DATASET EXTRACT:

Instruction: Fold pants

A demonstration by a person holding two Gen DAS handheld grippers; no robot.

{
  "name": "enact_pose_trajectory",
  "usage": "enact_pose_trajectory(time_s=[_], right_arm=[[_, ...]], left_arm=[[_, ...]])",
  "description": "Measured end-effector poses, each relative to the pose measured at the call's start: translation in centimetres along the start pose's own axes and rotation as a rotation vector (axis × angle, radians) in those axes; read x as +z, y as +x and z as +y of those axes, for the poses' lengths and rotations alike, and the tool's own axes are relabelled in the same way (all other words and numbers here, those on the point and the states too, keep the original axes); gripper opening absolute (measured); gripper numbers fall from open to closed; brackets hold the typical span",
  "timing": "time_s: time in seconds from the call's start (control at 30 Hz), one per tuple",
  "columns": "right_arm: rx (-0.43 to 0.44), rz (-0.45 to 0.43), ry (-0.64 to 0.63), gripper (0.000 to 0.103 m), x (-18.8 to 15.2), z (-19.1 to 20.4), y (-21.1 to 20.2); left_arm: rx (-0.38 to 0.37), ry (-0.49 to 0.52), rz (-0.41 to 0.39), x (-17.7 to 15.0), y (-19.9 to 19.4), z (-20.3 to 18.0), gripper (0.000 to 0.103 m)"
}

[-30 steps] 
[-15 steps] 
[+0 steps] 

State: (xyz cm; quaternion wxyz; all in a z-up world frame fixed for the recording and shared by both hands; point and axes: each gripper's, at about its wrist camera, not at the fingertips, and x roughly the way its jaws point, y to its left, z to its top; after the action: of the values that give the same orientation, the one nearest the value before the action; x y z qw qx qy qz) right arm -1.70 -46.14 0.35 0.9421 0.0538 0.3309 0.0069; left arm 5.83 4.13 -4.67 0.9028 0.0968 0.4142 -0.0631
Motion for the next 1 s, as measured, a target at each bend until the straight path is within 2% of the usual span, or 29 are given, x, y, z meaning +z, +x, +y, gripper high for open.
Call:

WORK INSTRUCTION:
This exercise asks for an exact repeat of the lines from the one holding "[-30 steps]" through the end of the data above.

FINISHED EXERCISE:
[-30 steps] 
[-15 steps] 
[+0 steps] 

State: (xyz cm; quaternion wxyz; all in a z-up world frame fixed for the recording and shared by both hands; point and axes: each gripper's, at about its wrist camera, not at the fingertips, and x roughly the way its jaws point, y to its left, z to its top; after the action: of the values that give the same orientation, the one nearest the value before the action; x y z qw qx qy qz) right arm -1.70 -46.14 0.35 0.9421 0.0538 0.3309 0.0069; left arm 5.83 4.13 -4.67 0.9028 0.0968 0.4142 -0.0631
Motion for the next 1 s, as measured, a target at each bend until the straight path is within 2% of the usual span, or 29 are given, x, y, z meaning +z, +x, +y, gripper high for open.
Call:

This answer is now complete.